* [Assignment] Start with the line containing "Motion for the" and write out each line through the end of the listing, exactly as given.
(Beginning of Information provided)
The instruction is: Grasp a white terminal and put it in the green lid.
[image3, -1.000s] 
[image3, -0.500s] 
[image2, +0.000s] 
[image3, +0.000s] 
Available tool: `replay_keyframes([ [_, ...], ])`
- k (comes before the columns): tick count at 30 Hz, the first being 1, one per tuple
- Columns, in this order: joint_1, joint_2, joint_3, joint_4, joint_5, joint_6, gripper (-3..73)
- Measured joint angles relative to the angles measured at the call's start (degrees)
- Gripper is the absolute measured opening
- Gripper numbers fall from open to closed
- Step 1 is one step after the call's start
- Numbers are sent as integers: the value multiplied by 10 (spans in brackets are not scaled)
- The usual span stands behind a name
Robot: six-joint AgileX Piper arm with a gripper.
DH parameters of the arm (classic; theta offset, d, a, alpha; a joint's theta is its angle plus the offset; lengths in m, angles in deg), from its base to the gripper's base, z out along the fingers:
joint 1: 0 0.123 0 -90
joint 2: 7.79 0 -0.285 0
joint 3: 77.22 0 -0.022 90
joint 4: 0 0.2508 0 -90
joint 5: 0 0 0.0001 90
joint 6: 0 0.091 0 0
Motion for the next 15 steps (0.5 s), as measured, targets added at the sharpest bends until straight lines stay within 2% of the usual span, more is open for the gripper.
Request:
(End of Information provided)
* [Output of the exercise]
Motion for the next 15 steps (0.5 s), as measured, targets added at the sharpest bends until straight lines stay within 2% of the usual span, more is open for the gripper.
Request:

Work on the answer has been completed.